All of us as parents and those who work with children wish that we could protect them from the knowledge of the tragedies that occur in the world around them and from the impact that this knowledge has on them. Unfortunately we cannot; especially in this age of constant news feeds and social media. We must therefore help them to develop the skills to cope with what happened and structure their world to make their response as manageable as possible.
Like adults, children need accurate information about what happened. Give them the facts as they are know, and correct details as more information becomes available. Deliver this information in age appropriate ways. Young children just need the basics – “someone came into a school in Sandy Hook and shot some of the people there, adults and children were hurt and some died”. Be guided by their response as to how much information to give them beyond that. Older children are more likely to be curious and ask more questions, again, let their interest be your guide as to how much to go into it.
Common concerns children will raise include:
- wanting to know where it happened. Younger children will assume it is right around the corner, and may think that a police car or ambulance going by their window is responding. Given them an accurate sense of the distance and if possible tie it into a reference that will make sense to them. “Do you remember the mall with the merry go round in Danbury? That is about an hour drive from here. It happened in a town near there.”
- Wanting to know if it is over or not. Seeing the news over and over children may think it is still going on, or has happened in lots of places or lots of times. Reassure them with accurate information. “There is just one shooting today but the TV keeps talking about it and it seems like there are many different ones. There is only one and it is over now.” Turn off the TV and do not subject your children to more information that they need about this.
- Wanting to know if anyone they know was hurt. Younger children in particular may ask about specific people they know. Remember that they may have no idea of the difference between Sandy Hook and Sacramento and reassure them that their friends and relatives were not involved. (Unless they were, more on that later.) Older children are more likely to have a compassionate response for the children and their families in the school. Acknowledge and support their emotions and take whatever action is appropriate within the context of your family’s believes (praying for the families involved, participating in giving to any funds set up for the family, lighting candles, and so on.)
- Wanting to know that they are safe. This can be both an immediate concern – that whoever hurt the children in Sandy Hook is not going to hurt them, and a longer term worry that they may not be safe in their school. Do not offer meaningless reassurance – any school is potentially in danger. But talk about how the school works to keep children safe, review any safety plans your school has in place, remind them that although 27 (or however many are confirmed) people were hurt or killed, most of the people at the school are ok.

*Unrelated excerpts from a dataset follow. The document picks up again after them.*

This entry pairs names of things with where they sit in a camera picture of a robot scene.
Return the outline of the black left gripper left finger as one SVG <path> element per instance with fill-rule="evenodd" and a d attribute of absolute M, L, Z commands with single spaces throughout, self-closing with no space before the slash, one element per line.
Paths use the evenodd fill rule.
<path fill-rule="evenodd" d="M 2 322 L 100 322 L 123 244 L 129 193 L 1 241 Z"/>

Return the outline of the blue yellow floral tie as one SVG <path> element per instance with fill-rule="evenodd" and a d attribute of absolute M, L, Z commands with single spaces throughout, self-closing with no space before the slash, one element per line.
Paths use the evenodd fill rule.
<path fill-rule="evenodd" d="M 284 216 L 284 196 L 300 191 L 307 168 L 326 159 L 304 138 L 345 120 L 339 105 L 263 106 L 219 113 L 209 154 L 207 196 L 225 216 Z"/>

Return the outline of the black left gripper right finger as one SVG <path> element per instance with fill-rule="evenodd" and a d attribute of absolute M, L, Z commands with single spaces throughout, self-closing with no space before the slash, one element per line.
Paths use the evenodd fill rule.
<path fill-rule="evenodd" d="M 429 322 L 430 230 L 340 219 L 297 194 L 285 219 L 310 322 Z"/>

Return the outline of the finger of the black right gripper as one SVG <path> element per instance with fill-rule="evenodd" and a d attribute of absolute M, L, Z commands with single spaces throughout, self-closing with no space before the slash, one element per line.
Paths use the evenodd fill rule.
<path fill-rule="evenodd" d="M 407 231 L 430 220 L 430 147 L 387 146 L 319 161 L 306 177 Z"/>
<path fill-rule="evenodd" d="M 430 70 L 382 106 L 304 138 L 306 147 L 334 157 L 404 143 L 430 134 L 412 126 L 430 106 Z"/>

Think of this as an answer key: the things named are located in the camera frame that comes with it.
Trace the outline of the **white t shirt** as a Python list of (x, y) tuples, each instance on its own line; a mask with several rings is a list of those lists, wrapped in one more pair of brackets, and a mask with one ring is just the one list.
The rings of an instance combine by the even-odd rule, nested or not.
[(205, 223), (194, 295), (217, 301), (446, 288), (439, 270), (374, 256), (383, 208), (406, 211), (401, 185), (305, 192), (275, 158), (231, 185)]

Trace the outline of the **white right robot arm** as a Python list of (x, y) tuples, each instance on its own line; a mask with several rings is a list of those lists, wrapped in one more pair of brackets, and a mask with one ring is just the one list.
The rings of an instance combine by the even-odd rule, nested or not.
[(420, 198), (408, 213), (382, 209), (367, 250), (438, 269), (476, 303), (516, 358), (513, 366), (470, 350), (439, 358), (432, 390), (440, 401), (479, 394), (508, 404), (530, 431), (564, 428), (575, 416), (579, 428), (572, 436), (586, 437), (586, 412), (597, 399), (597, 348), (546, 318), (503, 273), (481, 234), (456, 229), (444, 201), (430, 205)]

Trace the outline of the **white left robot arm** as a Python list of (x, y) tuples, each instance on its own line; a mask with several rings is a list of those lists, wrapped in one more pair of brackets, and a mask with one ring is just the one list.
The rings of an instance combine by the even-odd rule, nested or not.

- Needing some way to express their feelings of anger, fear, or relief. In age appropriate ways engage your child in drawing, play, or verbal discussions.
- Wanting to know why this happened. The direct response is the best one here “People sometimes make bad decisions that hurt other people. I do not know why someone would shoot these people and I am glad that it is over”. Depending on the age of the child, they may ask for specific questions. Be guided by your own belief systems and explain to your child as you would any other area of life.
There are some actions parents can take as well:
- Reassure children that they are safe and review safety plans that they can utilize.
- Limit children’s exposure to TV and other media. Turn of the stream of information and redirect your child’s attention to other matters unrelated to the tragedy.
- Talk to adults about your own reactions – do not use your children to think though your own fears and worries about their safety. Turn to your own supports – family and friends. You must take care of yourself so that you can care for your children.
- Reach out to professionals such as your child’s primary care provider, school staff, school based health center therapist, clergy, or others who know children and can guide you in how best to help your child.
Most children will be fine with support. Those with previous trauma or who are already anxious may need additional help from parents and family or professionals.